* [Prompt]
Write out the data word for word and drop any picture you find.
━━━ Data below ━━━
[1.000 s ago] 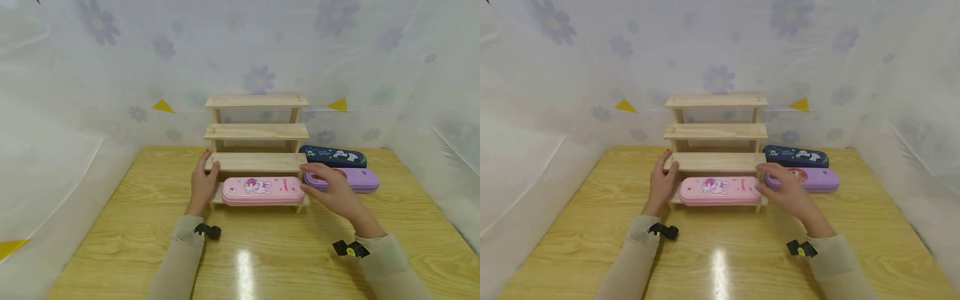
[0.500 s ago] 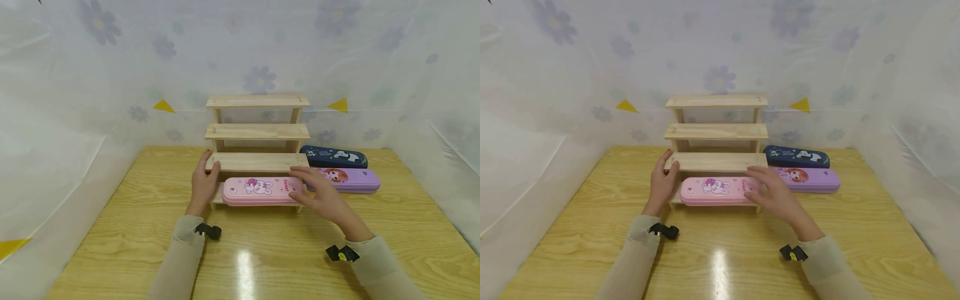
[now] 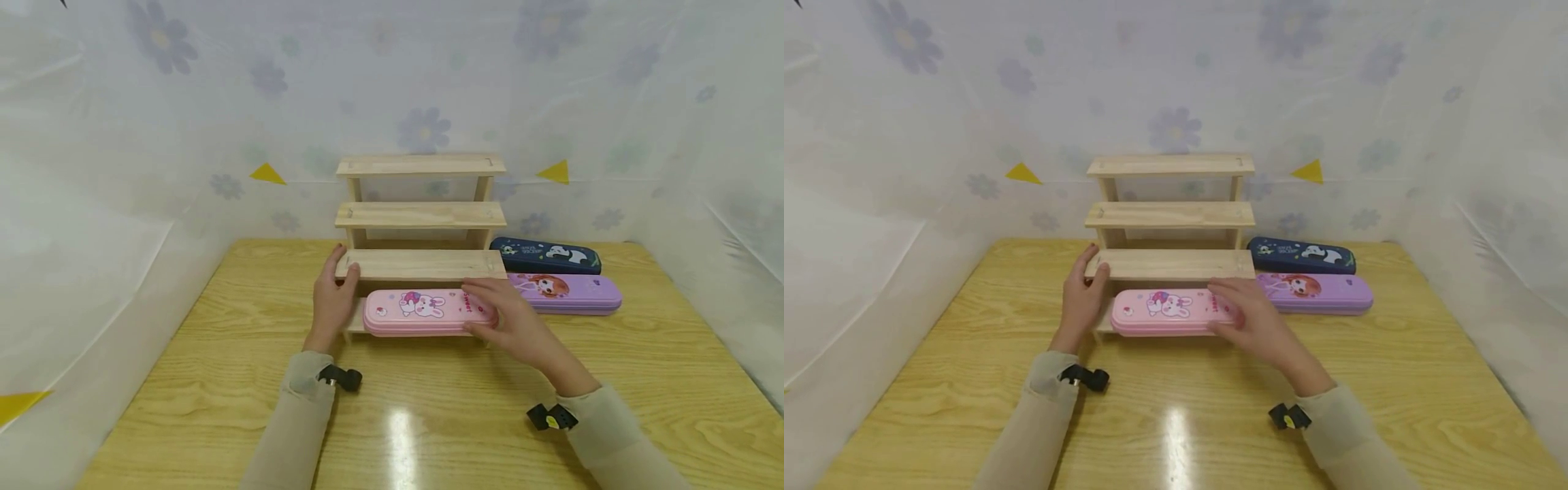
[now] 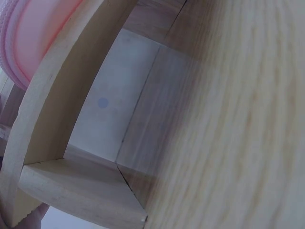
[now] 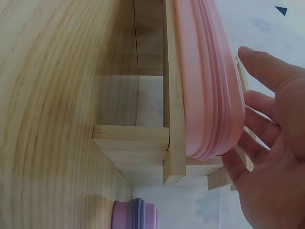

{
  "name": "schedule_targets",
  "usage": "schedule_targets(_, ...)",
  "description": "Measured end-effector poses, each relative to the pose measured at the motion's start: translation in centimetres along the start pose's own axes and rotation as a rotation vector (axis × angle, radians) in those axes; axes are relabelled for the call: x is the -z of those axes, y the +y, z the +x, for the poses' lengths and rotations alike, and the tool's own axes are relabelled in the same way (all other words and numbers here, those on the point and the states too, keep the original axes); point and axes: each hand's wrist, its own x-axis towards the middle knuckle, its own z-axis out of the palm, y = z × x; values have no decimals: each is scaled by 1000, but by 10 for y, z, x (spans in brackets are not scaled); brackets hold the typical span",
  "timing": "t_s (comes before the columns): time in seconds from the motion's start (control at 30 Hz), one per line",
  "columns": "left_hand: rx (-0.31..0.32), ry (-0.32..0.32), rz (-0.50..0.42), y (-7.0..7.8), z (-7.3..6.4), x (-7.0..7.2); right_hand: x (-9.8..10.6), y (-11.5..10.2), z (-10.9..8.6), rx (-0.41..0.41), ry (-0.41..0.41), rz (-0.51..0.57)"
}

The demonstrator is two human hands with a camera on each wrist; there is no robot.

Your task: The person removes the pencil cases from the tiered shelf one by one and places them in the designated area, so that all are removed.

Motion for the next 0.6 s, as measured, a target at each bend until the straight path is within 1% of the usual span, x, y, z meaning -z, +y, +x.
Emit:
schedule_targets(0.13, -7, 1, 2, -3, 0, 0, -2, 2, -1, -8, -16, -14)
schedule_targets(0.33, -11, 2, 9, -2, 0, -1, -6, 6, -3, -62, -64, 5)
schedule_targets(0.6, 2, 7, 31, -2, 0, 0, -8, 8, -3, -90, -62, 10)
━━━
* [Answer box]
[1.000 s ago] 
[0.500 s ago] 
[now] 
[now] 
[now] 

{
  "name": "schedule_targets",
  "usage": "schedule_targets(_, ...)",
  "description": "Measured end-effector poses, each relative to the pose measured at the motion's start: translation in centimetres along the start pose's own axes and rotation as a rotation vector (axis × angle, radians) in those axes; axes are relabelled for the call: x is the -z of those axes, y the +y, z the +x, for the poses' lengths and rotations alike, and the tool's own axes are relabelled in the same way (all other words and numbers here, those on the point and the states too, keep the original axes); point and axes: each hand's wrist, its own x-axis towards the middle knuckle, its own z-axis out of the palm, y = z × x; values have no decimals: each is scaled by 1000, but by 10 for y, z, x (spans in brackets are not scaled); brackets hold the typical span",
  "timing": "t_s (comes before the columns): time in seconds from the motion's start (control at 30 Hz), one per line",
  "columns": "left_hand: rx (-0.31..0.32), ry (-0.32..0.32), rz (-0.50..0.42), y (-7.0..7.8), z (-7.3..6.4), x (-7.0..7.2); right_hand: x (-9.8..10.6), y (-11.5..10.2), z (-10.9..8.6), rx (-0.41..0.41), ry (-0.41..0.41), rz (-0.51..0.57)"
}

The demonstrator is two human hands with a camera on each wrist; there is no robot.

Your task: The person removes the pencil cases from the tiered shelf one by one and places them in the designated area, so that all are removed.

Motion for the next 0.6 s, as measured, a target at each bend until the straight path is within 1% of the usual span, x, y, z meaning -z, +y, +x.
Emit:
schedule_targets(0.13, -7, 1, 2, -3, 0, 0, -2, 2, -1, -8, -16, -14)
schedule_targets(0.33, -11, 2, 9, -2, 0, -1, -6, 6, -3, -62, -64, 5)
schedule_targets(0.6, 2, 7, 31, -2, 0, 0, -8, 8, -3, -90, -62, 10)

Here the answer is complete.